**WHAT YOU NEED TO DO**
Going through the data below, find how many lines include the word "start", and reply with that number alone.

**DATA EXCERPT**
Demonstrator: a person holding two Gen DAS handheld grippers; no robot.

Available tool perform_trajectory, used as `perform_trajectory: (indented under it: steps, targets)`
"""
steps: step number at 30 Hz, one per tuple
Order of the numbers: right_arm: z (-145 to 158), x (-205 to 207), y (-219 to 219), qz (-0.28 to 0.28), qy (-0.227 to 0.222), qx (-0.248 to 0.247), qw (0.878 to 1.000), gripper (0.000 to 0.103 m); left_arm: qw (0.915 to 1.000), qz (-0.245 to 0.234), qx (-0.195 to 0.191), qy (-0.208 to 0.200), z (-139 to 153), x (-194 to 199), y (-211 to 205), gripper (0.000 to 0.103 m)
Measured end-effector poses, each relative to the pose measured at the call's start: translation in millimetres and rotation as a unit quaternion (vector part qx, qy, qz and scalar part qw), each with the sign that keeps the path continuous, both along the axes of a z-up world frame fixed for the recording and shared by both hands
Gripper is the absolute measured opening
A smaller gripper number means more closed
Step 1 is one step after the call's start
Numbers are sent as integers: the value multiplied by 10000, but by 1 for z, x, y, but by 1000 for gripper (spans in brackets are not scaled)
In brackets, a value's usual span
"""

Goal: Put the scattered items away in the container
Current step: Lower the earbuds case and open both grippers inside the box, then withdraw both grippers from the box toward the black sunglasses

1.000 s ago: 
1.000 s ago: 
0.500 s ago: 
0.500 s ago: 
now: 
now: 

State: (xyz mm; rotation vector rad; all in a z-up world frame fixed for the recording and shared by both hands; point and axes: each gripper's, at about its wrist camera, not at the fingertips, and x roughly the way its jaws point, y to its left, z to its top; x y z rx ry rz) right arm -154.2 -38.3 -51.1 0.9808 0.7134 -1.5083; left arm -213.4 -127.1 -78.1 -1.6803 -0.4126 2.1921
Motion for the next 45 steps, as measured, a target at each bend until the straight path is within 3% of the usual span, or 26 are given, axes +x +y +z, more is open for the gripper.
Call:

**ANSWER TO THIS EXERCISE**
2